- [Data segment]:

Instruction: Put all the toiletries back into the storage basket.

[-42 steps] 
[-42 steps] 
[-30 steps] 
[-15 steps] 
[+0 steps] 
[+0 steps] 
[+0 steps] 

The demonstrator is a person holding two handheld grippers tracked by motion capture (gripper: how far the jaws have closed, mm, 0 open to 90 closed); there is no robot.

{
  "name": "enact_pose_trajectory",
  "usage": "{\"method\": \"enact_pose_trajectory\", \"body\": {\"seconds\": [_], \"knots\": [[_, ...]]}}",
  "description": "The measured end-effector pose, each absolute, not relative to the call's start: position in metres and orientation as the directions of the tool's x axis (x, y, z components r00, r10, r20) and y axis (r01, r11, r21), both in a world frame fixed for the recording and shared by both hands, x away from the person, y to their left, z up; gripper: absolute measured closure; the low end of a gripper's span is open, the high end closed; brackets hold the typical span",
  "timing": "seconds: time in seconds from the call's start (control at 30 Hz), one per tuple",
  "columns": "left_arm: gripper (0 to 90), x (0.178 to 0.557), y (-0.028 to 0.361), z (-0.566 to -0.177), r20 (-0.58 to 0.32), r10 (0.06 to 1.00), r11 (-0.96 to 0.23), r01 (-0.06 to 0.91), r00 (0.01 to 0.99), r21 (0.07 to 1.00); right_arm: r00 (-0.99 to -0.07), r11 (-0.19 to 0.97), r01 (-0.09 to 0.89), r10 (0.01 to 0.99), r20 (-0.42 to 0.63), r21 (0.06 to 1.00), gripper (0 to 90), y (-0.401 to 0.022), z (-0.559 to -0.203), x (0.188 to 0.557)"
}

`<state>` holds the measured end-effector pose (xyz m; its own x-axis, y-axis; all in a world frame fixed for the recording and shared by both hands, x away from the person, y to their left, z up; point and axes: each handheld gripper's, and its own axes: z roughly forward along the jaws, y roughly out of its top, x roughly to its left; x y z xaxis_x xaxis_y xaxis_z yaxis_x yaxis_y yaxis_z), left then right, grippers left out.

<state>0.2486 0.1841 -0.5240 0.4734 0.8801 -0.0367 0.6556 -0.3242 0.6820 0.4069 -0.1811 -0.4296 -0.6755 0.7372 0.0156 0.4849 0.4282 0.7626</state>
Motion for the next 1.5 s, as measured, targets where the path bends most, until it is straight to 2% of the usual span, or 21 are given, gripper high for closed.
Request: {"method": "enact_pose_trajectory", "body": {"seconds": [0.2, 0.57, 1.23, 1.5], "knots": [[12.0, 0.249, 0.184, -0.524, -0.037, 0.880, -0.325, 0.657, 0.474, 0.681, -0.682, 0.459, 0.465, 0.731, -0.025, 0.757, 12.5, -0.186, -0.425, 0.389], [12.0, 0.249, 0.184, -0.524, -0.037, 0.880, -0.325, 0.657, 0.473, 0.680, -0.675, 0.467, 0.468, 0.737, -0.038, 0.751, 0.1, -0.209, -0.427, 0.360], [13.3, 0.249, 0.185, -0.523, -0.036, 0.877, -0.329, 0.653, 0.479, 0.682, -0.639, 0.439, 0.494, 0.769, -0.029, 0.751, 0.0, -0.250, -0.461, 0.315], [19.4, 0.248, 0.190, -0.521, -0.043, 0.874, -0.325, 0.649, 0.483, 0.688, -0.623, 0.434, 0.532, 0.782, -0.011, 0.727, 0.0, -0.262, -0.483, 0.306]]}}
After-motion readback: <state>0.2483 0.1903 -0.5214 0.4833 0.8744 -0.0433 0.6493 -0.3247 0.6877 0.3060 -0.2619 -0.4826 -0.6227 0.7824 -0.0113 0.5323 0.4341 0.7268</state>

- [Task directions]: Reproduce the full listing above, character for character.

- [Your solution]:
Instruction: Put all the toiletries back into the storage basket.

[-42 steps] 
[-42 steps] 
[-30 steps] 
[-15 steps] 
[+0 steps] 
[+0 steps] 
[+0 steps] 

The demonstrator is a person holding two handheld grippers tracked by motion capture (gripper: how far the jaws have closed, mm, 0 open to 90 closed); there is no robot.

{
  "name": "enact_pose_trajectory",
  "usage": "{\"method\": \"enact_pose_trajectory\", \"body\": {\"seconds\": [_], \"knots\": [[_, ...]]}}",
  "description": "The measured end-effector pose, each absolute, not relative to the call's start: position in metres and orientation as the directions of the tool's x axis (x, y, z components r00, r10, r20) and y axis (r01, r11, r21), both in a world frame fixed for the recording and shared by both hands, x away from the person, y to their left, z up; gripper: absolute measured closure; the low end of a gripper's span is open, the high end closed; brackets hold the typical span",
  "timing": "seconds: time in seconds from the call's start (control at 30 Hz), one per tuple",
  "columns": "left_arm: gripper (0 to 90), x (0.178 to 0.557), y (-0.028 to 0.361), z (-0.566 to -0.177), r20 (-0.58 to 0.32), r10 (0.06 to 1.00), r11 (-0.96 to 0.23), r01 (-0.06 to 0.91), r00 (0.01 to 0.99), r21 (0.07 to 1.00); right_arm: r00 (-0.99 to -0.07), r11 (-0.19 to 0.97), r01 (-0.09 to 0.89), r10 (0.01 to 0.99), r20 (-0.42 to 0.63), r21 (0.06 to 1.00), gripper (0 to 90), y (-0.401 to 0.022), z (-0.559 to -0.203), x (0.188 to 0.557)"
}

`<state>` holds the measured end-effector pose (xyz m; its own x-axis, y-axis; all in a world frame fixed for the recording and shared by both hands, x away from the person, y to their left, z up; point and axes: each handheld gripper's, and its own axes: z roughly forward along the jaws, y roughly out of its top, x roughly to its left; x y z xaxis_x xaxis_y xaxis_z yaxis_x yaxis_y yaxis_z), left then right, grippers left out.

<state>0.2486 0.1841 -0.5240 0.4734 0.8801 -0.0367 0.6556 -0.3242 0.6820 0.4069 -0.1811 -0.4296 -0.6755 0.7372 0.0156 0.4849 0.4282 0.7626</state>
Motion for the next 1.5 s, as measured, targets where the path bends most, until it is straight to 2% of the usual span, or 21 are given, gripper high for closed.
Request: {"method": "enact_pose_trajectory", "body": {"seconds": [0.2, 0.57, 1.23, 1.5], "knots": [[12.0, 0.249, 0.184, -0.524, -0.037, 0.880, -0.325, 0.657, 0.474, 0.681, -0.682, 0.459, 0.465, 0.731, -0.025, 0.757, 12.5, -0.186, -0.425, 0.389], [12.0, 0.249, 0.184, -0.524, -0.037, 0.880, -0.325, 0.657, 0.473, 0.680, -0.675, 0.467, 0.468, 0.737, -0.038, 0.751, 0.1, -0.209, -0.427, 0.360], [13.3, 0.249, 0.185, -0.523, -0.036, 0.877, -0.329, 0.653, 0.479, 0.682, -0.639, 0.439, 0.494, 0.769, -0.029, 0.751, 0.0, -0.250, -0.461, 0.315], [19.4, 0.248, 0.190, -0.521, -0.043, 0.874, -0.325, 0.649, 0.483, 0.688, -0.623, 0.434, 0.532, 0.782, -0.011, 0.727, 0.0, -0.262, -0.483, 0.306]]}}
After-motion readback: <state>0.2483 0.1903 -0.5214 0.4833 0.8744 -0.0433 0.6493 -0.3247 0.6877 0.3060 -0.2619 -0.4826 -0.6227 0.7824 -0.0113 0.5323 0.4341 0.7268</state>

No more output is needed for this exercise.